# Multimodal RAG with Elasticsearch: The Gotham City Case



This notebook implements the Multimodal RAG (Retrieval-Augmented Generation) pipeline with Elasticsearch as described in the blog. We follow the same structure as the article, with each section explained and implemented in code.

## Environment Setup

First, we need to clone the repository that contains the complete project code.

In [None]:
!git clone https://github.com/elastic/elasticsearch-labs.git

In [None]:
import getpass

Let's navigate to the project directory where the necessary files are located:


In [None]:
cd elasticsearch-labs/supporting-blog-content/building-multimodal-rag-with-elasticsearch-gotham

Now let's configure the environment variables needed to connect to Elasticsearch and OpenAI. This is necessary for indexing and searching content, as well as generating the final report.


In [None]:
ELASTICSEARCH_URL = input("Enter the Elasticsearch endpoint url: ")
ELASTICSEARCH_API_KEY = getpass.getpass("Enter the Elasticsearch API key: ")
OPENAI_API_KEY = getpass.getpass("Enter the OpenAI API key: ")

In [None]:
import os

os.environ["ELASTICSEARCH_API_KEY"] = ELASTICSEARCH_API_KEY
os.environ["OPENAI_API_KEY"] = OPENAI_API_KEY
os.environ["ELASTICSEARCH_URL"] = ELASTICSEARCH_URL


## Installing Dependencies

As mentioned in the blog, we need to install the specific dependencies, including the custom ImageBind fork:


In [None]:
# Install base dependencies
!pip install torch>=2.1.0 torchvision>=0.16.0 torchaudio>=2.1.0
!pip install opencv-python-headless pillow numpy

# Install the specific ImageBind fork
!pip install git+https://github.com/hkchengrex/ImageBind.git

In [None]:
!pip -q install elasticsearch

In [None]:
!pip install python-dotenv

In [None]:
!pip install openai

In [None]:
!pip install soundfile

## Stage 1 - Collecting Crime Scene Clues

As explained in the blog, the first step is to verify that we have the correct directory structure and that the evidence files are present. We use `files_check.py` for this.

In [None]:
!python stages/01-stage/files_check.py

## Stage 2 - Generating Embeddings with ImageBind

Now we test the embedding generation for an image using ImageBind. As the blog explains, ImageBind allows us to generate embeddings for different modalities (image, audio, text) in a shared vector space.


In [None]:
!python stages/02-stage/test_embedding_generation.py

This script generates a 1024-dimensional embedding for a test image, confirming that the ImageBind model is working correctly.
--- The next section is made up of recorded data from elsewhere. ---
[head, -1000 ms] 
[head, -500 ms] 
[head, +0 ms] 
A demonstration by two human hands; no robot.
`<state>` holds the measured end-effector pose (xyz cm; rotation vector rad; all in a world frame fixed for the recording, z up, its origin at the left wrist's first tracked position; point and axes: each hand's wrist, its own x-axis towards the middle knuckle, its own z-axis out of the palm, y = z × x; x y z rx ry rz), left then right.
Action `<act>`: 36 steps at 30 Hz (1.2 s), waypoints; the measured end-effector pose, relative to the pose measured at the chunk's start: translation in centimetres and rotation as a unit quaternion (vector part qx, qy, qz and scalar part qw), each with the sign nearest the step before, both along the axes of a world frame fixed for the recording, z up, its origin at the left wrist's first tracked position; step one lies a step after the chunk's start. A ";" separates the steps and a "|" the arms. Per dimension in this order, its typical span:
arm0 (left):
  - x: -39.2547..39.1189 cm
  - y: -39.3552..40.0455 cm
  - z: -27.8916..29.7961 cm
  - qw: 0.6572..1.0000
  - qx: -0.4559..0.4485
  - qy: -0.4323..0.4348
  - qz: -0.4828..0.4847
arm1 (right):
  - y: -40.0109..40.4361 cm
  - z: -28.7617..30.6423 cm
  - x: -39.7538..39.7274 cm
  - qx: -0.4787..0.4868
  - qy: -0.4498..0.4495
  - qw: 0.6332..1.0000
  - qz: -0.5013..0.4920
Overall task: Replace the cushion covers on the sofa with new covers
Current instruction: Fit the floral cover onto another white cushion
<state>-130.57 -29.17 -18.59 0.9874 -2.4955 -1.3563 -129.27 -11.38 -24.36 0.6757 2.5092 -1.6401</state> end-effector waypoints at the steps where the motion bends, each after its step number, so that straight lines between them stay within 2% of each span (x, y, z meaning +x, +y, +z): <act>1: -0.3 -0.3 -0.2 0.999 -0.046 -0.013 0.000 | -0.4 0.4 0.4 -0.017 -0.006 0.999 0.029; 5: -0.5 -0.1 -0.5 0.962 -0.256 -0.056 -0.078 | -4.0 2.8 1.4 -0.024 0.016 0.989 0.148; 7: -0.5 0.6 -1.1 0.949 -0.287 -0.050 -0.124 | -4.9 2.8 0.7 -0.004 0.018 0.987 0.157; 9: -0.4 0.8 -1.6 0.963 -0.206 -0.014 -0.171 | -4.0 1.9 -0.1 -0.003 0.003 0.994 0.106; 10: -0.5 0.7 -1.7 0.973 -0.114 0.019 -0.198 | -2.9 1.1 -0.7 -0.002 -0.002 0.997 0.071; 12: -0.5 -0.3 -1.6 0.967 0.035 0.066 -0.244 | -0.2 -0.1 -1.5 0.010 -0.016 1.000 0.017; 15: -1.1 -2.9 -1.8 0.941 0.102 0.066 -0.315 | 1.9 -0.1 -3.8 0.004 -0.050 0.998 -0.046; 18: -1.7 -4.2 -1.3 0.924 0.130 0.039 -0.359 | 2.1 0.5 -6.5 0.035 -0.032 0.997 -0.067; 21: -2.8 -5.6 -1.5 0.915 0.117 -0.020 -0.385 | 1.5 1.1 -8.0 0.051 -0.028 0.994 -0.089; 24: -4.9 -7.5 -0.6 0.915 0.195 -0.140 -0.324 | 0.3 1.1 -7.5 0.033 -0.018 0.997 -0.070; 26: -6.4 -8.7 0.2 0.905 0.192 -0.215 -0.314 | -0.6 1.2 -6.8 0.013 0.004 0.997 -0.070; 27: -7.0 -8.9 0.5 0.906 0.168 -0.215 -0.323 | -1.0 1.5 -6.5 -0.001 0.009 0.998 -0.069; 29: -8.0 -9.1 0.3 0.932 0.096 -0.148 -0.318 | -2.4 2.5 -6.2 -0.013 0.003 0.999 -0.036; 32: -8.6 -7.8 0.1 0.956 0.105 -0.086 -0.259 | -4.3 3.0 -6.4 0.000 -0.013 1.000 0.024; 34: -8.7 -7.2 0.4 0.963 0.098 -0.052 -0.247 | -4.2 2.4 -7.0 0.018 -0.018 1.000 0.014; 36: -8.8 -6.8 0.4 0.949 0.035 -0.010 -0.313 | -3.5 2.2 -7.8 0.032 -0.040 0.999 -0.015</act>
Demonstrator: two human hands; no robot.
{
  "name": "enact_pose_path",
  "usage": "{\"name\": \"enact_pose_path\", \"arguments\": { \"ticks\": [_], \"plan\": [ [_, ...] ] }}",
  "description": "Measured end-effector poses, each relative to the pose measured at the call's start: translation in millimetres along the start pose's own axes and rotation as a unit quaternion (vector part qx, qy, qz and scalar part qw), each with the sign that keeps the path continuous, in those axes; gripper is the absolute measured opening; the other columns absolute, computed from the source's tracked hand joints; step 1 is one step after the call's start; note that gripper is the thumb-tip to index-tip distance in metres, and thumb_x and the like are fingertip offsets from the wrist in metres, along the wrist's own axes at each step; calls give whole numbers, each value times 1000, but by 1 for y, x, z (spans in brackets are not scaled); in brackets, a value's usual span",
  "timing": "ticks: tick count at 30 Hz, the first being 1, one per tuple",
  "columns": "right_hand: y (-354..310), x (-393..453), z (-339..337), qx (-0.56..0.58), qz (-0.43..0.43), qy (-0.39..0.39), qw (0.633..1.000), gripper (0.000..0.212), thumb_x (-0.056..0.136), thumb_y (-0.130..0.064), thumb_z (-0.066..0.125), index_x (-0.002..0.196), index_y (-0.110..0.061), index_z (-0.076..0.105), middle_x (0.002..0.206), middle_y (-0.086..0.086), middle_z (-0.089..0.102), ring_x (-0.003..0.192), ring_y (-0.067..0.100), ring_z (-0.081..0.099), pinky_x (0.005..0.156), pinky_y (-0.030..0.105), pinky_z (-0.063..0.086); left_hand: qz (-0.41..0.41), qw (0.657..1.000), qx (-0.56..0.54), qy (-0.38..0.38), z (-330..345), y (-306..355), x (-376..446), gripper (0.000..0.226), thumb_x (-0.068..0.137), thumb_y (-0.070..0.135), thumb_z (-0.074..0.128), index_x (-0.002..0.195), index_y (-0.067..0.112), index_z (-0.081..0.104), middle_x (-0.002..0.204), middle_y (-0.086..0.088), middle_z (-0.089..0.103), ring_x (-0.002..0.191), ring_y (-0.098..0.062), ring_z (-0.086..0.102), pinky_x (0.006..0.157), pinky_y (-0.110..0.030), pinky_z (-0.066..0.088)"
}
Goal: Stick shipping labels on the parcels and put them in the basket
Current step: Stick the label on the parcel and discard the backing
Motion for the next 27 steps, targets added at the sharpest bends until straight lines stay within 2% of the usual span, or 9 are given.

## Stage 3 - Storage and Search in Elasticsearch

### Content Indexing

The next step is to index all multimodal evidence in Elasticsearch. This includes images, audio, text, and depth maps as described in the blog.

In [None]:
!python stages/03-stage/index_all_modalities.py


Each piece of evidence is now indexed in Elasticsearch with their respective embeddings, allowing for similarity search.

### Searching by Similarity Across Different Modalities

Now we can test searching for evidence by similarity using different modalities as queries. The blog describes how an input from one modality can retrieve results from all modalities.

#### Search by Audio


In [None]:
!python stages/03-stage/search_by_audio.py


This command uses an audio file as a query and retrieves the most similar evidence. In the case of Gotham, this helps identify connections between the audio of a sinister laugh and other evidence.

#### Search by Text

In [None]:
!python stages/03-stage/search_by_text.py


Here we use a text query ("Why so serious?") to find related evidence.

#### Search by Image


In [None]:
!python stages/03-stage/search_by_image.py

This script uses an image from the crime scene to find similar visual evidence.

#### Search by Depth Map


In [None]:
!python stages/03-stage/search_by_depth.py

As explained in the blog, depth maps can provide information about the 3D structure of the scene or objects, complementing the other modalities.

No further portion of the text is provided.